Import necessary libraries

In [None]:
%pip install datasets
%pip install evaluate
%pip install transformers[torch]
%pip install transformers
%pip install rouge-score
%pip install nltk
%pip install ipywidgets
%pip install accelerate -U

In [None]:
import torch
from transformers import AutoTokenizer, AutoModelForSeq2SeqLM, DataCollatorForSeq2Seq
from transformers import Seq2SeqTrainingArguments, Seq2SeqTrainer
from datasets import load_dataset
from evaluate import load

Load dataset and metric

In [None]:
dataset = "xsum"
raw_datasets = load_dataset(dataset, trust_remote_code=True)
metric = load("rouge")

In [None]:
raw_datasets

Load model and tokenizer

In [None]:
model_checkpoint = "t5-small"
tokenizer = AutoTokenizer.from_pretrained(model_checkpoint)
model = AutoModelForSeq2SeqLM.from_pretrained(model_checkpoint)

In [None]:
model

Define prompt-tuning parameters

In [None]:
num_virtual_tokens = 20  # Number of virtual tokens for prompt-tuning
initialize_from_vocab = True

Prepare the prompt embeddings


1. prompt_embeddings = torch.nn.Embedding(num_virtual_tokens, model.config.d_model)
This line creates a new embedding layer for the prompt tokens. Let's break it down:torch.nn.Embedding is a lookup table that stores embeddings of a fixed dictionary and size.
num_virtual_tokens is the number of tokens in our prompt (set to 20 earlier in the code).
model.config.d_model is the dimensionality of the embeddings in the T5 model.

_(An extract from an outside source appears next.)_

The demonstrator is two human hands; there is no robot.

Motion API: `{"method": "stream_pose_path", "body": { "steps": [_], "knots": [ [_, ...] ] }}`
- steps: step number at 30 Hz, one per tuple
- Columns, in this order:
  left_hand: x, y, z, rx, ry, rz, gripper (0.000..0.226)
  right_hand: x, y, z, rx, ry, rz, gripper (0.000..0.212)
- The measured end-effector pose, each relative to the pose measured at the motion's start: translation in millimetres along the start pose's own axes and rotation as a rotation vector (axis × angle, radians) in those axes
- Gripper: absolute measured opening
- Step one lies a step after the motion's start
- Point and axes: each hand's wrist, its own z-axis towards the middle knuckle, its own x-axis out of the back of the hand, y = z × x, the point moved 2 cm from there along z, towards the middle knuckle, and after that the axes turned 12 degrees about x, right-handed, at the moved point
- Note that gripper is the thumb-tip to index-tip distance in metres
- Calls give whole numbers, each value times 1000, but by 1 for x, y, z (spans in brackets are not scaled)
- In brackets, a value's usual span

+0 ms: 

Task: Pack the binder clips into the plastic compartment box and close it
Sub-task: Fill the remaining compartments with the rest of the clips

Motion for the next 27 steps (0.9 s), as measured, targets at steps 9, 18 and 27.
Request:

So, this creates an embedding layer for our prompt tokens, where each token will have an embedding vector of the same size as the model's regular token embeddings.
2. if initialize_from_vocab:
This condition checks whether we want to initialize our prompt embeddings from the model's existing vocabulary. This is often a good starting point, as it gives the prompt embeddings some meaningful initial values.
3. prompt_embeddings.weight.data = model.shared.weight[:num_virtual_tokens].clone().detach(). If we're initializing from the vocabulary, this line does the following:
*   model.shared.weight accesses the shared embedding weights of the T5 model.
*   [:num_virtual_tokens] slices the first num_virtual_tokens embeddings from the model's vocabulary
*   .clone() creates a copy of these embeddings
*   .detach() detaches these embeddings from the original model's computational graph
  This initialization step gives our prompt embeddings a starting point based on actual word embeddings from the model's vocabulary, which can help speed up learning.

The purpose of these lines is to create a set of learnable embeddings for our prompt tokens. These embeddings will be prepended to the input embeddings of our actual text, allowing the model to learn task-specific information in the form of these "virtual tokens".
By initializing from the vocabulary, we're giving these prompt embeddings a head start, using the model's existing knowledge of language as encoded in its word embeddings. This can often lead to faster and more stable training compared to random initialization.


In [None]:
prompt_embeddings = torch.nn.Embedding(num_virtual_tokens, model.config.d_model)
if initialize_from_vocab:
    prompt_embeddings.weight.data = model.shared.weight[:num_virtual_tokens].clone().detach()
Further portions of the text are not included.